Copy each line of the material below that includes the string "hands".

□ □ □ □ □

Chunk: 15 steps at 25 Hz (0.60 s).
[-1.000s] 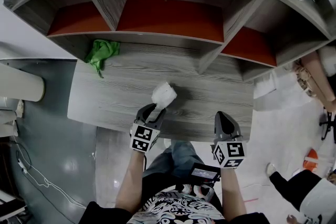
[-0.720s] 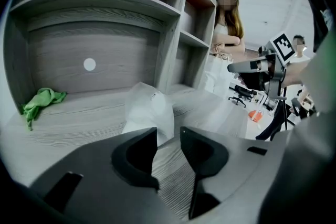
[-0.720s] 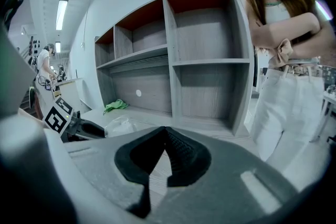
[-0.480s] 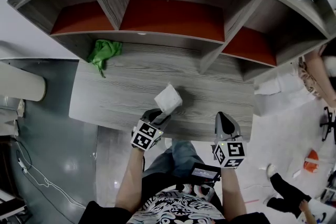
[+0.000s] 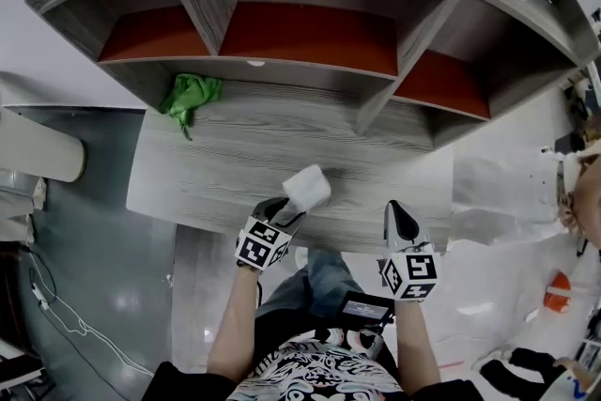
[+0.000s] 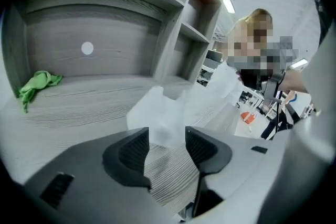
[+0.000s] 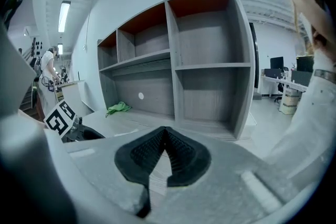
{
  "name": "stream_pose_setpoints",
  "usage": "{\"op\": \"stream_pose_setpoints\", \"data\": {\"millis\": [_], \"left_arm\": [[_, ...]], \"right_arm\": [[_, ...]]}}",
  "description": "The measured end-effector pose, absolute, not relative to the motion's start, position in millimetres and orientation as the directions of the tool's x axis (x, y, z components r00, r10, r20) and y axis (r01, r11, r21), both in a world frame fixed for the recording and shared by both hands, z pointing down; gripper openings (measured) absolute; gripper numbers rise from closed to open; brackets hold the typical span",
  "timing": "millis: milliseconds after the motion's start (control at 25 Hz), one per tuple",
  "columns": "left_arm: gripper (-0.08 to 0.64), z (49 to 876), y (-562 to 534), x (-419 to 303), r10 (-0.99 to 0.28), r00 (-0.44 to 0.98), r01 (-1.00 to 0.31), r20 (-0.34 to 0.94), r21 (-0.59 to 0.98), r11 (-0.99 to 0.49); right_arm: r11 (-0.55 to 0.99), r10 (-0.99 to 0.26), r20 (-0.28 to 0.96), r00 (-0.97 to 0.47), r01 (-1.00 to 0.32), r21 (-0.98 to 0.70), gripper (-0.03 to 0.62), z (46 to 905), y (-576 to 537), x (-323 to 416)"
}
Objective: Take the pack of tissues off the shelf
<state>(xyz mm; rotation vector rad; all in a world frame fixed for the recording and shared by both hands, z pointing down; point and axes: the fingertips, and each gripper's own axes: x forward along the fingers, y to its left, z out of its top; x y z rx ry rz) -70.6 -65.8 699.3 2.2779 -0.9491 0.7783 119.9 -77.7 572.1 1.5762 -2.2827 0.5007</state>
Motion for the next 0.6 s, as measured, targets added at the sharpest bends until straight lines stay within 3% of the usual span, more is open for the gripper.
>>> {"op": "stream_pose_setpoints", "data": {"millis": [320, 600], "left_arm": [[0.198, 673.3, -78.2, -83.3, -0.564, 0.535, -0.819, 0.629, 0.223, -0.528], [0.198, 616.6, -97.4, -82.4, -0.672, 0.544, -0.831, 0.503, 0.216, -0.512]], "right_arm": [[0.319, -0.842, 0.425, -0.334, -0.942, -0.108, 0.005, 563.8, -74.3, 124.6], [0.314, -0.853, 0.399, -0.335, -0.942, -0.120, 0.005, 555.3, -79.7, 118.7]]}}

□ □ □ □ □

Answer section:
  "description": "The measured end-effector pose, absolute, not relative to the motion's start, position in millimetres and orientation as the directions of the tool's x axis (x, y, z components r00, r10, r20) and y axis (r01, r11, r21), both in a world frame fixed for the recording and shared by both hands, z pointing down; gripper openings (measured) absolute; gripper numbers rise from closed to open; brackets hold the typical span",
<state>(xyz mm; rotation vector rad; all in a world frame fixed for the recording and shared by both hands, z pointing down; point and axes: the fingertips, and each gripper's own axes: x forward along the fingers, y to its left, z out of its top; x y z rx ry rz) -70.6 -65.8 699.3 2.2779 -0.9491 0.7783 119.9 -77.7 572.1 1.5762 -2.2827 0.5007</state>

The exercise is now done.